### Try it:
The reply must consist of the complete listing, reproduced exactly, with no images included.

####################

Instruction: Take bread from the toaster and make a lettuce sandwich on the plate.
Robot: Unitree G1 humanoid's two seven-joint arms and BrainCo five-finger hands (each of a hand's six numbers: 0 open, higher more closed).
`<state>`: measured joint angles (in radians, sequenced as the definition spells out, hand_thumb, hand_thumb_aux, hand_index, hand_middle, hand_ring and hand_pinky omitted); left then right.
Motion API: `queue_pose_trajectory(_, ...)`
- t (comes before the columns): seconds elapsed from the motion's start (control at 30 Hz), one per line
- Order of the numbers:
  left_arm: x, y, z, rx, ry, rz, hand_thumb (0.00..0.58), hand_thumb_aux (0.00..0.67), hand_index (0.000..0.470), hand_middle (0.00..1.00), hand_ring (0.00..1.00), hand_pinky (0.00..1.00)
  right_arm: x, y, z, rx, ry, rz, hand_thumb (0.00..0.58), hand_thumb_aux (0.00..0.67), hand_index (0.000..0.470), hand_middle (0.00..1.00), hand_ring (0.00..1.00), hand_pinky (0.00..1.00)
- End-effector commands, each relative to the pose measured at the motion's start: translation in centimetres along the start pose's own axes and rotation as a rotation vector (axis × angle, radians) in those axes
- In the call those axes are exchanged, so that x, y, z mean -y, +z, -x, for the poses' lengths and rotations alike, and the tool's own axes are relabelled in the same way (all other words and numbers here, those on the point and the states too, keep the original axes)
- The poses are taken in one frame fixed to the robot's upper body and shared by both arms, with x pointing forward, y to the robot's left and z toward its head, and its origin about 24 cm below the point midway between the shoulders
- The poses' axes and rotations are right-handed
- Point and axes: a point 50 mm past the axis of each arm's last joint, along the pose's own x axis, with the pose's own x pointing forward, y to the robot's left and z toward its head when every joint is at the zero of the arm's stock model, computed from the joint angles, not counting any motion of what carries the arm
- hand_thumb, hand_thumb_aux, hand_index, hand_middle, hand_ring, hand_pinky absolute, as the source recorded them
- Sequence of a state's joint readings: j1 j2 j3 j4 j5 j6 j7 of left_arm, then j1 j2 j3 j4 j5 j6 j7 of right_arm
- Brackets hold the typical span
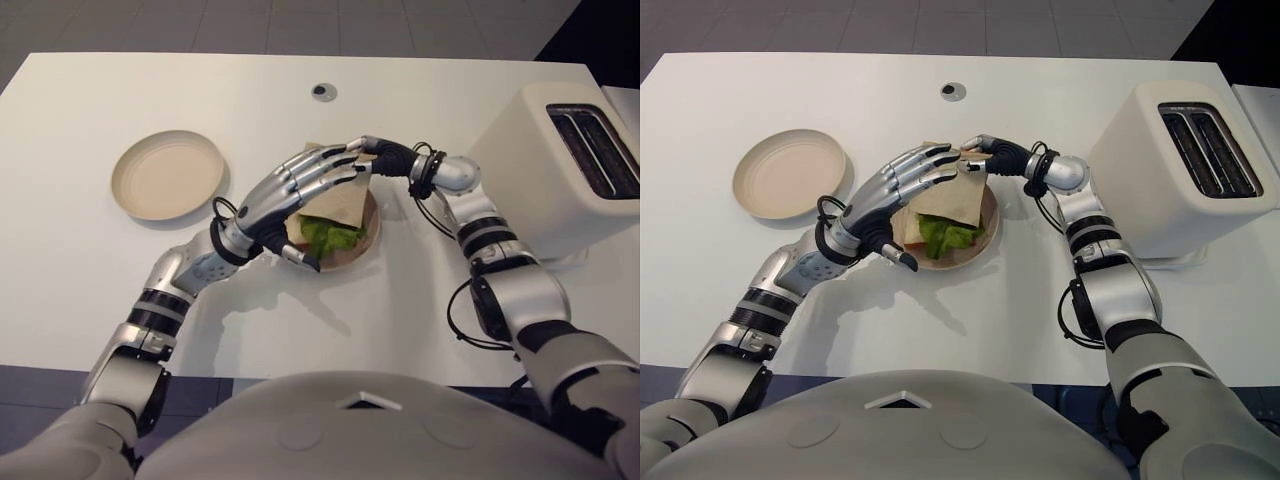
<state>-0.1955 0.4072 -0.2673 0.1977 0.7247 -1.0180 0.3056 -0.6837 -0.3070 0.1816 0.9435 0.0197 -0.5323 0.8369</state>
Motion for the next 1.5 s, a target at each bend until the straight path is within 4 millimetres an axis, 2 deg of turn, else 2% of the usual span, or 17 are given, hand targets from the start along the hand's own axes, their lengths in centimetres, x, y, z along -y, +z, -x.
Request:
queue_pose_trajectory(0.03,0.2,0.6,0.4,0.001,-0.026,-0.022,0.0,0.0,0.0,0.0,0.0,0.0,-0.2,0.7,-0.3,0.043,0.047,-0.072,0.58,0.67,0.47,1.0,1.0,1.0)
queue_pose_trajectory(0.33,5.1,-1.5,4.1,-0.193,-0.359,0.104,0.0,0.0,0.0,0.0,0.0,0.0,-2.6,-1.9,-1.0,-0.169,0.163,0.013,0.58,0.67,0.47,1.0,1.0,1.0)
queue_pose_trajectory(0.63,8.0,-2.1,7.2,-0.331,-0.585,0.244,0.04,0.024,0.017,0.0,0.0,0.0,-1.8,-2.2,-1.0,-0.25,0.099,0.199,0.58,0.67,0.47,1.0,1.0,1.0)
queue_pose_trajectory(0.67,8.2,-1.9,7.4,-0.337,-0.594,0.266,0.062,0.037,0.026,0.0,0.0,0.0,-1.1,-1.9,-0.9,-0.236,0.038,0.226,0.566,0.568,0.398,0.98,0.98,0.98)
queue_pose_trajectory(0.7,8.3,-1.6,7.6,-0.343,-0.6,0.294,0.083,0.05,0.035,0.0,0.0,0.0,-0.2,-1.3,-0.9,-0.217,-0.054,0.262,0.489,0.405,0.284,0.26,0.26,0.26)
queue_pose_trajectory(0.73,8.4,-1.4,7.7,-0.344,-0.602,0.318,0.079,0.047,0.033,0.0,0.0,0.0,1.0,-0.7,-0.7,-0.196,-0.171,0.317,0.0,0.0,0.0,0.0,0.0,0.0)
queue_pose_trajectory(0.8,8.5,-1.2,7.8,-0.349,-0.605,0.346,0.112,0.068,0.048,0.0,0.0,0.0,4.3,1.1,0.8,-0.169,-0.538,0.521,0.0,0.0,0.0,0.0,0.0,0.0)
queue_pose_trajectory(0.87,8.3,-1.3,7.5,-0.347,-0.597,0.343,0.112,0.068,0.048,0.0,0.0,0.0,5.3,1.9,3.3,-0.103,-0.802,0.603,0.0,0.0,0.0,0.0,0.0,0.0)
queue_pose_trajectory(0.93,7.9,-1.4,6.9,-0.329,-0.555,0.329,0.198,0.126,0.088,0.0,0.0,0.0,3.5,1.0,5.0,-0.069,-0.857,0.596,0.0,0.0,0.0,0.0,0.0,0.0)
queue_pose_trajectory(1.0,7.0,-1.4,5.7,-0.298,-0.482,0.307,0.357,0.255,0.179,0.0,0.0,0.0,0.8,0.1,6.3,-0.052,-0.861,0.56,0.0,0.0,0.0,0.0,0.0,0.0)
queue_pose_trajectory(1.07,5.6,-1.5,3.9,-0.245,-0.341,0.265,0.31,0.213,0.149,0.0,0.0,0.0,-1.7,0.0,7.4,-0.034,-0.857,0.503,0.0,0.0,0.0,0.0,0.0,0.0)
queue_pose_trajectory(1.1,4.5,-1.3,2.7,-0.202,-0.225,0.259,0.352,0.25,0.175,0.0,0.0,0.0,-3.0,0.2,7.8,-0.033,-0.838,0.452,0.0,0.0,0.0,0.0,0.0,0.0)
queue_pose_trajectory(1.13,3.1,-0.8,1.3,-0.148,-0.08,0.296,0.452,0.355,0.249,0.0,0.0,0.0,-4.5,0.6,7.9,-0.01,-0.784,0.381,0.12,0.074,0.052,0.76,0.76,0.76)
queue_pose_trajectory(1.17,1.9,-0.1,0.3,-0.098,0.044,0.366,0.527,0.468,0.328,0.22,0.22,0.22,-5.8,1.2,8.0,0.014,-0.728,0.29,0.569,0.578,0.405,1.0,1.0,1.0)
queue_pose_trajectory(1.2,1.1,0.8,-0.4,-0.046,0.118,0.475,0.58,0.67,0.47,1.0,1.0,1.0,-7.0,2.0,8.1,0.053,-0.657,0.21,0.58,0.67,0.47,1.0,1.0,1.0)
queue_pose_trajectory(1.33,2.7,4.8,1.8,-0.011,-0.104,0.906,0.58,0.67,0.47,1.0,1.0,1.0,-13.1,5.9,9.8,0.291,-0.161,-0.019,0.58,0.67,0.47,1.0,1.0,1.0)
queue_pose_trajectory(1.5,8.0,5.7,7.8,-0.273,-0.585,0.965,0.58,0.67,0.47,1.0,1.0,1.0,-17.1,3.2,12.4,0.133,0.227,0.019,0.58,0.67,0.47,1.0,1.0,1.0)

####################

### Exercise answer:
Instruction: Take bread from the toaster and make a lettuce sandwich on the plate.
Robot: Unitree G1 humanoid's two seven-joint arms and BrainCo five-finger hands (each of a hand's six numbers: 0 open, higher more closed).
`<state>`: measured joint angles (in radians, sequenced as the definition spells out, hand_thumb, hand_thumb_aux, hand_index, hand_middle, hand_ring and hand_pinky omitted); left then right.
Motion API: `queue_pose_trajectory(_, ...)`
- t (comes before the columns): seconds elapsed from the motion's start (control at 30 Hz), one per line
- Order of the numbers:
  left_arm: x, y, z, rx, ry, rz, hand_thumb (0.00..0.58), hand_thumb_aux (0.00..0.67), hand_index (0.000..0.470), hand_middle (0.00..1.00), hand_ring (0.00..1.00), hand_pinky (0.00..1.00)
  right_arm: x, y, z, rx, ry, rz, hand_thumb (0.00..0.58), hand_thumb_aux (0.00..0.67), hand_index (0.000..0.470), hand_middle (0.00..1.00), hand_ring (0.00..1.00), hand_pinky (0.00..1.00)
- End-effector commands, each relative to the pose measured at the motion's start: translation in centimetres along the start pose's own axes and rotation as a rotation vector (axis × angle, radians) in those axes
- In the call those axes are exchanged, so that x, y, z mean -y, +z, -x, for the poses' lengths and rotations alike, and the tool's own axes are relabelled in the same way (all other words and numbers here, those on the point and the states too, keep the original axes)
- The poses are taken in one frame fixed to the robot's upper body and shared by both arms, with x pointing forward, y to the robot's left and z toward its head, and its origin about 24 cm below the point midway between the shoulders
- The poses' axes and rotations are right-handed
- Point and axes: a point 50 mm past the axis of each arm's last joint, along the pose's own x axis, with the pose's own x pointing forward, y to the robot's left and z toward its head when every joint is at the zero of the arm's stock model, computed from the joint angles, not counting any motion of what carries the arm
- hand_thumb, hand_thumb_aux, hand_index, hand_middle, hand_ring, hand_pinky absolute, as the source recorded them
- Sequence of a state's joint readings: j1 j2 j3 j4 j5 j6 j7 of left_arm, then j1 j2 j3 j4 j5 j6 j7 of right_arm
- Brackets hold the typical span
<state>-0.1955 0.4072 -0.2673 0.1977 0.7247 -1.0180 0.3056 -0.6837 -0.3070 0.1816 0.9435 0.0197 -0.5323 0.8369</state>
Motion for the next 1.5 s, a target at each bend until the straight path is within 4 millimetres an axis, 2 deg of turn, else 2% of the usual span, or 17 are given, hand targets from the start along the hand's own axes, their lengths in centimetres, x, y, z along -y, +z, -x.
Request:
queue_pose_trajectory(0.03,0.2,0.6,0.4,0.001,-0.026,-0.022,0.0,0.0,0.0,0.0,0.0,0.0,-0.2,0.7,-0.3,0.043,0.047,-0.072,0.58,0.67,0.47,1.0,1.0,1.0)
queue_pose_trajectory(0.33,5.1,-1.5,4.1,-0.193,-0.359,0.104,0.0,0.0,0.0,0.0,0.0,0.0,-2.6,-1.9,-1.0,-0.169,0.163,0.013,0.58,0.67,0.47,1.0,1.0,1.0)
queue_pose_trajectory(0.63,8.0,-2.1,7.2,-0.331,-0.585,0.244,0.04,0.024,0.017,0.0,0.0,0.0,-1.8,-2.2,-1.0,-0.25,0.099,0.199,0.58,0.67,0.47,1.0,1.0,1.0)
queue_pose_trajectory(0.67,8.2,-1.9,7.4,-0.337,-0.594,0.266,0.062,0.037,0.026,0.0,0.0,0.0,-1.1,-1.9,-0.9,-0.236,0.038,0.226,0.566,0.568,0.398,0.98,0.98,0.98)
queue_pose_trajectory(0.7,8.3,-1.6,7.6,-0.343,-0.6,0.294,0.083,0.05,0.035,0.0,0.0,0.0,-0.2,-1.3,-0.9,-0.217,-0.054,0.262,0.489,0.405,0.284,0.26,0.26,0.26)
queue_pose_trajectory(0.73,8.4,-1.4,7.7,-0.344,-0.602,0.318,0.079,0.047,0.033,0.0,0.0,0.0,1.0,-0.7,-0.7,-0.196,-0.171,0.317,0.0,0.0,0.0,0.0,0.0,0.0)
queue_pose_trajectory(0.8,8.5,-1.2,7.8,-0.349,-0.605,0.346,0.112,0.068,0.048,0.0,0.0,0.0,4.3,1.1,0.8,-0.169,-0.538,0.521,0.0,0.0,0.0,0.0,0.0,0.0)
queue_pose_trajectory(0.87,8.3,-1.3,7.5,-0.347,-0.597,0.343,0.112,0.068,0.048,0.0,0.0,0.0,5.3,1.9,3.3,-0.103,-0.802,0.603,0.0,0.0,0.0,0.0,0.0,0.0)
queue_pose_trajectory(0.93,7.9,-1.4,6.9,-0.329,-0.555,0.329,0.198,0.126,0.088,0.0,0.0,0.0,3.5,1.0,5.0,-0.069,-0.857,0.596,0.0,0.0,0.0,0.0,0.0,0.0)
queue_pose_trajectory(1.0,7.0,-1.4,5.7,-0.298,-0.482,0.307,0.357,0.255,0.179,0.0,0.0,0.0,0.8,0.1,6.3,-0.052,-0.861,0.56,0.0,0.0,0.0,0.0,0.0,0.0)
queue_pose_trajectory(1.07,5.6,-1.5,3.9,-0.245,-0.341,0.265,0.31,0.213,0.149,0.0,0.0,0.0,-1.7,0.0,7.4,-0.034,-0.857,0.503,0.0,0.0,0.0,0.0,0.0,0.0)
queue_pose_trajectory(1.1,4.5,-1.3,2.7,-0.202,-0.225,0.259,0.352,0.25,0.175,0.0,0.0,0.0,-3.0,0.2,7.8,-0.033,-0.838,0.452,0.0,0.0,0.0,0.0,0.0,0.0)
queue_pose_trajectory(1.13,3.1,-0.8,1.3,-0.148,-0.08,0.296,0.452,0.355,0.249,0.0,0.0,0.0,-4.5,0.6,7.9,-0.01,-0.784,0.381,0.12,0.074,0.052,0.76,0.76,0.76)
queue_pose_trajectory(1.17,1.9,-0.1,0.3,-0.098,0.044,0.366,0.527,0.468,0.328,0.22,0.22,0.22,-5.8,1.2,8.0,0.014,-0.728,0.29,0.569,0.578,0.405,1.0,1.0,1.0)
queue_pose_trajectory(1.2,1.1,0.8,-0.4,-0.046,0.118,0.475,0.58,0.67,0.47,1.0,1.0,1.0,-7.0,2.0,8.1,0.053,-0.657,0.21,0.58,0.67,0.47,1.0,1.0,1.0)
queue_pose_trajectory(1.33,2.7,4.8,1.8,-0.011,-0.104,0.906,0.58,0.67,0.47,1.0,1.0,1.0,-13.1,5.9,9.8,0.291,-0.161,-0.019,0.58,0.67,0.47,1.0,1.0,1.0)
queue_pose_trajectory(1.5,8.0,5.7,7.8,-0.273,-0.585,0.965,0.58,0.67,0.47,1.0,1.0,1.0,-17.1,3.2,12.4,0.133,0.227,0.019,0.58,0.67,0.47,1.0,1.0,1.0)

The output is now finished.